Closed mrchizx closed 3 years ago
Our evaluation and sampling pattern is different, and explained in detail in our paper.
For 8x interpolation, we sample 25 consecutive frame from the video (F1 - F25). Inputs are (F1,F9,F17,F25) and ground truth intermediate frames are (F10-F16). In our GoPro dataset, this amounts to converting 30FPS videos to 240FPS.
Similarly, for 4x interpolation, we sample 13 consecutive frame from any video (F1 - F13). Inputs are (F1,F5,F9,F13) and ground truth intermediate frames are (F6-F8). In our GoPro dataset, this amounts to 60FPS - 240FPS. Clearly, (60->240) is easier than (30->240), and hence the higher PSNR.
Oh, I thought 4x is interpolating from 30fps to 120fps.
In the case of 60fps->240fps, it's easier.
Thanks for answering.
Hi,
I have a question about the evaluation on the 8x and 4x cases for Table.2 and Table. 3 regarding the Adobe dataset in the paper. It seems 4x cases has much higher PSNR compared to 8x cases.
Let's say the 7 intermediate frames are denoted as t1, t2, t3, t4, t5, t6, t7. To my understanding the PSNR values are normally: (t1 close to t7) > (t2 close to t6) > (t3 close to t5) > t4 At lease, this is what I have observed for DAIN, SuperSloMo and QVI. And it is expected that when the temporal distance to the input frame increases, the interpolated quality decreases (lower PSNR).
For 4x, you would only have t2, t4, t6, so the average PSNR values should be expected to be lower than 8x.
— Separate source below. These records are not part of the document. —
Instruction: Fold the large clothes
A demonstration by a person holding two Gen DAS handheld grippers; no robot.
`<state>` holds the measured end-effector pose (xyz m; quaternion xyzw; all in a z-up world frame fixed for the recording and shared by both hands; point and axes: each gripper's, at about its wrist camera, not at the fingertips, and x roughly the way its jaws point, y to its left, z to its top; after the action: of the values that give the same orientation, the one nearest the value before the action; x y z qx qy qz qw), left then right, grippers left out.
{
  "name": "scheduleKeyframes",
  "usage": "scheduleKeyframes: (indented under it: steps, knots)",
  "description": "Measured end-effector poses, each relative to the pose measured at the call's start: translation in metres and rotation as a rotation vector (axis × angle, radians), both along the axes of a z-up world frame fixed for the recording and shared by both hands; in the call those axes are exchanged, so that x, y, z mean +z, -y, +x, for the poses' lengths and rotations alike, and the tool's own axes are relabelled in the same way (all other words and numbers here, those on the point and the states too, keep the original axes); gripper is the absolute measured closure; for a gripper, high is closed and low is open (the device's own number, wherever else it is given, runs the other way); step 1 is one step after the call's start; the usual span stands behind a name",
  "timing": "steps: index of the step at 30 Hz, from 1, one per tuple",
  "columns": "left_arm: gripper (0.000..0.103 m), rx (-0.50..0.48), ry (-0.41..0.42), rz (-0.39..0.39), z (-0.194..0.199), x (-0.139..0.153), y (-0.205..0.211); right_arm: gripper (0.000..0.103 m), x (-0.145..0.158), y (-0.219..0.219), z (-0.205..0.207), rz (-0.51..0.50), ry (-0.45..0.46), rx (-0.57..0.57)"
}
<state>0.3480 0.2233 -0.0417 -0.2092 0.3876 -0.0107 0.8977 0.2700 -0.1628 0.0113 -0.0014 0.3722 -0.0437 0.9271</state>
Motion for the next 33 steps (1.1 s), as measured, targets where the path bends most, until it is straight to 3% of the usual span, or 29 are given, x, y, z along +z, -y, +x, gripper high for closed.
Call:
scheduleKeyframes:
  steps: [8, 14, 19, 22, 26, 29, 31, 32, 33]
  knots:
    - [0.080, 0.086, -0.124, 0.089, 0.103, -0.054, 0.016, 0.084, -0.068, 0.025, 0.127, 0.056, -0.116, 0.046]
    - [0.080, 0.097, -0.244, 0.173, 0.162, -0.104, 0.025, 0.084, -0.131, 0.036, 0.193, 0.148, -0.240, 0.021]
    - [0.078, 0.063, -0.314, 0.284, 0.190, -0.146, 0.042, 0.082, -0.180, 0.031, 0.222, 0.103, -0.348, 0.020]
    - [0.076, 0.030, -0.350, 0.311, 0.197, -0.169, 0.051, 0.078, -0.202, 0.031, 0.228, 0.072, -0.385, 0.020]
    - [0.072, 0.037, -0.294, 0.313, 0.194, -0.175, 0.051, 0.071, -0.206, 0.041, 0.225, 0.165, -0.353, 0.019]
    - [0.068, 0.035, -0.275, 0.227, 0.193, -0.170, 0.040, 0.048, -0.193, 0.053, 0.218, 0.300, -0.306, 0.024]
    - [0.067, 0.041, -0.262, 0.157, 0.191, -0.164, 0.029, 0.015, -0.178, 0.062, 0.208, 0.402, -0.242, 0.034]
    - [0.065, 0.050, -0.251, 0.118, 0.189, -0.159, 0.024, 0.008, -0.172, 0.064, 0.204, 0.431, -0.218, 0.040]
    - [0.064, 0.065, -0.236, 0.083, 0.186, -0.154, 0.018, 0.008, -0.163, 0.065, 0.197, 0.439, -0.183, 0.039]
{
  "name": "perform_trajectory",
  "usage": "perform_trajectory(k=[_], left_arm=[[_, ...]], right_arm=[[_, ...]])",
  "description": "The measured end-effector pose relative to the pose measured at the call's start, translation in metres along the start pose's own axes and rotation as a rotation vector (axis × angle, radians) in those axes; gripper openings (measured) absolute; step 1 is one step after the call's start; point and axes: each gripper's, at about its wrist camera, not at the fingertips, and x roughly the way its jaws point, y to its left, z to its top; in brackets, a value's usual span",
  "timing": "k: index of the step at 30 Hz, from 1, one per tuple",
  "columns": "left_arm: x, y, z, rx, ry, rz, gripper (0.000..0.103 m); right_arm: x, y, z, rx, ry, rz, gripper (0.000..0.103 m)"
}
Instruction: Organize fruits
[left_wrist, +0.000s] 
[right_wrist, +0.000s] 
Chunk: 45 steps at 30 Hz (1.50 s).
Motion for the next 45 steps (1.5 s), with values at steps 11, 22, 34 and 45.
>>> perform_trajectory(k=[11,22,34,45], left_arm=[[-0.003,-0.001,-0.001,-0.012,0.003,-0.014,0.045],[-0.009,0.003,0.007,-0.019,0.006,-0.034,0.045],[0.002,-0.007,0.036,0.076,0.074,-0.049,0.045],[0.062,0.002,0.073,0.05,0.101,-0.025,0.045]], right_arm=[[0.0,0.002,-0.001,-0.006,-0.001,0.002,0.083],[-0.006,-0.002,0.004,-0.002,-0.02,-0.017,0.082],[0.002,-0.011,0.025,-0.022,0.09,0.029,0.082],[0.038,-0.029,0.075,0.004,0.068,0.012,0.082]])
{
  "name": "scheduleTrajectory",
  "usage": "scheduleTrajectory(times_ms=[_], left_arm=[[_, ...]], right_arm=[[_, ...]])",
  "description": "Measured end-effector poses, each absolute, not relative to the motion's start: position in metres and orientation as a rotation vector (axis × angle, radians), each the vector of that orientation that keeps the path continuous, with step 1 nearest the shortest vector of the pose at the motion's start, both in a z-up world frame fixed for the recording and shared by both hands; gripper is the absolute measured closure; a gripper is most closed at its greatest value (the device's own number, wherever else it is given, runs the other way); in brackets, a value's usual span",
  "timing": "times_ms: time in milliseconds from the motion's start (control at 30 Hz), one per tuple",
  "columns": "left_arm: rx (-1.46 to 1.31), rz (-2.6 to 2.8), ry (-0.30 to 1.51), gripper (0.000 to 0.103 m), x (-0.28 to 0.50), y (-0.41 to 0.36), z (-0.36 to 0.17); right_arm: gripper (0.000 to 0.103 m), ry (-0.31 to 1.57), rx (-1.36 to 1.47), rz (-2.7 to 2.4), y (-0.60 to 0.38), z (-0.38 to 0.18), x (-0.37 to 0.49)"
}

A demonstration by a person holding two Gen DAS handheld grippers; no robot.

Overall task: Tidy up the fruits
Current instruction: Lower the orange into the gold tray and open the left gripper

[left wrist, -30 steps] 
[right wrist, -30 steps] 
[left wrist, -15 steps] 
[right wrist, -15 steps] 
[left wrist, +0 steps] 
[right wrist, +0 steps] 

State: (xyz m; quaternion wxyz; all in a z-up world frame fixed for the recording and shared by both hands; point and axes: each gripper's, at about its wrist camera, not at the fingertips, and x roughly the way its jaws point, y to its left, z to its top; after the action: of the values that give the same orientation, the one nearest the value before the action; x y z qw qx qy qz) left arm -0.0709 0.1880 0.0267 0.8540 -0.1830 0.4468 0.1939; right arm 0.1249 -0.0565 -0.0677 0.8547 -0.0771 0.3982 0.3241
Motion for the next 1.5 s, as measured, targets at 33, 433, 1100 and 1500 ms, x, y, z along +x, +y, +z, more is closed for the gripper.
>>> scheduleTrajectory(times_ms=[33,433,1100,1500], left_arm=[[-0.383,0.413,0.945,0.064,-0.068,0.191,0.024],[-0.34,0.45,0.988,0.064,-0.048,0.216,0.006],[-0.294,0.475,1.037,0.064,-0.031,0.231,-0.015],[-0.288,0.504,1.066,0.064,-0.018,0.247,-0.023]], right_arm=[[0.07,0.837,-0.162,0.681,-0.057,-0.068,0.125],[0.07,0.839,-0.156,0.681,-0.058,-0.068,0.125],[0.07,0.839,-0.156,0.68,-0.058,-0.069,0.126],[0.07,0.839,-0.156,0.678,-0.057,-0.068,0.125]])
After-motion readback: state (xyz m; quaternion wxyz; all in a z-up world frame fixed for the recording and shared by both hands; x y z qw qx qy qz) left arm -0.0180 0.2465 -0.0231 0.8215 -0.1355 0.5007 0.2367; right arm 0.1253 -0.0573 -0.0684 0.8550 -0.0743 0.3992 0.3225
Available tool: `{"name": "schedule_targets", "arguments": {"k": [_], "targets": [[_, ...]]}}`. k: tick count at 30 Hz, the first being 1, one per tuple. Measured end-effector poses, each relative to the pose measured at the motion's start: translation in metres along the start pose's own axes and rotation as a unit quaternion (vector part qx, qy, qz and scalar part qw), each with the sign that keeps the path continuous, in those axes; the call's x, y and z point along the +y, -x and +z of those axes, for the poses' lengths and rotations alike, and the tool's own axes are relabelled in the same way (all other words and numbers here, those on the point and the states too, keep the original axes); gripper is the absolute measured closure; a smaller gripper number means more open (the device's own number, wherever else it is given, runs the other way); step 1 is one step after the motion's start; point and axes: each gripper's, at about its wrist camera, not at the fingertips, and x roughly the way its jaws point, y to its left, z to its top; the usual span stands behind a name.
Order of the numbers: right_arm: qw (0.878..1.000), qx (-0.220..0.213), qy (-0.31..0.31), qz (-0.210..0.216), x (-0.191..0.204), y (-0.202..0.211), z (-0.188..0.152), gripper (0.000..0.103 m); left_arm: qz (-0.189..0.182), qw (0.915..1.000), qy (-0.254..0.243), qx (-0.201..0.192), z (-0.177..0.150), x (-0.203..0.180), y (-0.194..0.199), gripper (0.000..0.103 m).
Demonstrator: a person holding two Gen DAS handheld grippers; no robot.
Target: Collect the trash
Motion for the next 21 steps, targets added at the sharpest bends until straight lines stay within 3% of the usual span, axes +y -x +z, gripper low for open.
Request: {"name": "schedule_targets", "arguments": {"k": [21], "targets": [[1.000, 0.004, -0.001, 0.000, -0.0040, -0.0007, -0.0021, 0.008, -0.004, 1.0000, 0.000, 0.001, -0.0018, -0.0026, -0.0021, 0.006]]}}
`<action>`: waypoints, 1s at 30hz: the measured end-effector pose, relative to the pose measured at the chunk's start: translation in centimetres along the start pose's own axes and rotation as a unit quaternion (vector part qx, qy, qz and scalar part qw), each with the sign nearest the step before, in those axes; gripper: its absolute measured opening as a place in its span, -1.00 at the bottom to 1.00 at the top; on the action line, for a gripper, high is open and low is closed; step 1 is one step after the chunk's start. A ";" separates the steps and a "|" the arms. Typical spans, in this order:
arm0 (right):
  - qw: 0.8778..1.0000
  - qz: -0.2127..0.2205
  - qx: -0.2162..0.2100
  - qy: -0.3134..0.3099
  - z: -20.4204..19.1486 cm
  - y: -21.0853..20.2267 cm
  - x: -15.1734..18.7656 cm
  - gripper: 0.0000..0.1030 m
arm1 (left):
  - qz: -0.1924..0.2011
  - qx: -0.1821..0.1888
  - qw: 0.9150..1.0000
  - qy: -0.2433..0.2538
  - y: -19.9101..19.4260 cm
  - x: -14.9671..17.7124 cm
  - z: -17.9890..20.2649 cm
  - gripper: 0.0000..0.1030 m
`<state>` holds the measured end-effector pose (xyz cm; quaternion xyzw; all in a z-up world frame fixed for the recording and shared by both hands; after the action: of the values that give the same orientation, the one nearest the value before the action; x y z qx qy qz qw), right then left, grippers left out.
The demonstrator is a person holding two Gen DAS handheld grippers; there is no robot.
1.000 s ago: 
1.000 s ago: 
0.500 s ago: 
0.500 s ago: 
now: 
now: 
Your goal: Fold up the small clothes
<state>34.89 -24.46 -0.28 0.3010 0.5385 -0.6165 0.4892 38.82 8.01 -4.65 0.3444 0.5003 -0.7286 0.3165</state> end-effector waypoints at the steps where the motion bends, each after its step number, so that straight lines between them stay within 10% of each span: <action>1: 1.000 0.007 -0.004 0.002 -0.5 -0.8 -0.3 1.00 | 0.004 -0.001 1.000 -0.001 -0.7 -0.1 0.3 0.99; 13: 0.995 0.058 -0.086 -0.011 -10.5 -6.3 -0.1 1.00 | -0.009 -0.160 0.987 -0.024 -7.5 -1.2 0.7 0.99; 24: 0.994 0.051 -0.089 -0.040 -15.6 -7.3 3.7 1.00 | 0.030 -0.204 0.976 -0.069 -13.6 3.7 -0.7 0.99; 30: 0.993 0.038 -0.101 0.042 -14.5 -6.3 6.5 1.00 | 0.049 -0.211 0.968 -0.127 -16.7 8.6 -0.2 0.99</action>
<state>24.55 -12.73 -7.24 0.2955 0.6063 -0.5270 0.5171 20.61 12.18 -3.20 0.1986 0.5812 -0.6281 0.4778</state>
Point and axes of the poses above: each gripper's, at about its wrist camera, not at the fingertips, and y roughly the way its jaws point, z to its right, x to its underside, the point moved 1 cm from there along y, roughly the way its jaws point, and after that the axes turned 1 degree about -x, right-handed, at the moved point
However, for 4x in Table.3 FLAVR is 5.62dB higher compare to 8x in Table.2. And other methods (DAIN, QVI and SuperSloMo) all experienced much higher PSNR. To my understanding 5.62dB is a huge increase.
The expected trend should be similar to Table.3 in BMBC paper: https://arxiv.org/pdf/2007.12622.pdf where PSNR(2x) < PSNR(4x) < PSNR(8x).
I am wondering if there is anything I missed for the evaluation that causes my confusion?
Thanks